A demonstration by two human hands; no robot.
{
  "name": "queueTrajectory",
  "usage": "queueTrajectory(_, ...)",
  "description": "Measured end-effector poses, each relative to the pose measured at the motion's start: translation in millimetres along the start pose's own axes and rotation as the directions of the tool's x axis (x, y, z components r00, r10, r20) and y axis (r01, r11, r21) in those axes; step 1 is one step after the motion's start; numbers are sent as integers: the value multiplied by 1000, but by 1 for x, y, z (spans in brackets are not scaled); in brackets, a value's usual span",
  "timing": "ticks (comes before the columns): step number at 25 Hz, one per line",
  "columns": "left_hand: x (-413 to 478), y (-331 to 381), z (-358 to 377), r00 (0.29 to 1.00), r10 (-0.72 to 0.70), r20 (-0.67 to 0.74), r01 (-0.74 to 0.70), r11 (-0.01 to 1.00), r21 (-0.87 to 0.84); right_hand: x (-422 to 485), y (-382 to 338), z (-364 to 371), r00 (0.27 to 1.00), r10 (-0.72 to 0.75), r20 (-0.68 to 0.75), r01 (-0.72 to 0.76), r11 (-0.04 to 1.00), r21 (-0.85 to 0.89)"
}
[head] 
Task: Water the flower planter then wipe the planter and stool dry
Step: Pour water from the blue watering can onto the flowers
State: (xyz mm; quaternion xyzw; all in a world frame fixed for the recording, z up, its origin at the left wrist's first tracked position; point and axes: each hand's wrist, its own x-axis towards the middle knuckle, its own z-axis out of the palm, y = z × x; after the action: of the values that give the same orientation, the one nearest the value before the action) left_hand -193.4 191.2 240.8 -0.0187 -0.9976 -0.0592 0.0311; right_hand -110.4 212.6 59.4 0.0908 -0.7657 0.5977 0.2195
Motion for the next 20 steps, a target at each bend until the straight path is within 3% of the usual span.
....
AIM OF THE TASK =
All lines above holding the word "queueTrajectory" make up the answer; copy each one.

TASK SOLUTION =
  "name": "queueTrajectory",
  "usage": "queueTrajectory(_, ...)",

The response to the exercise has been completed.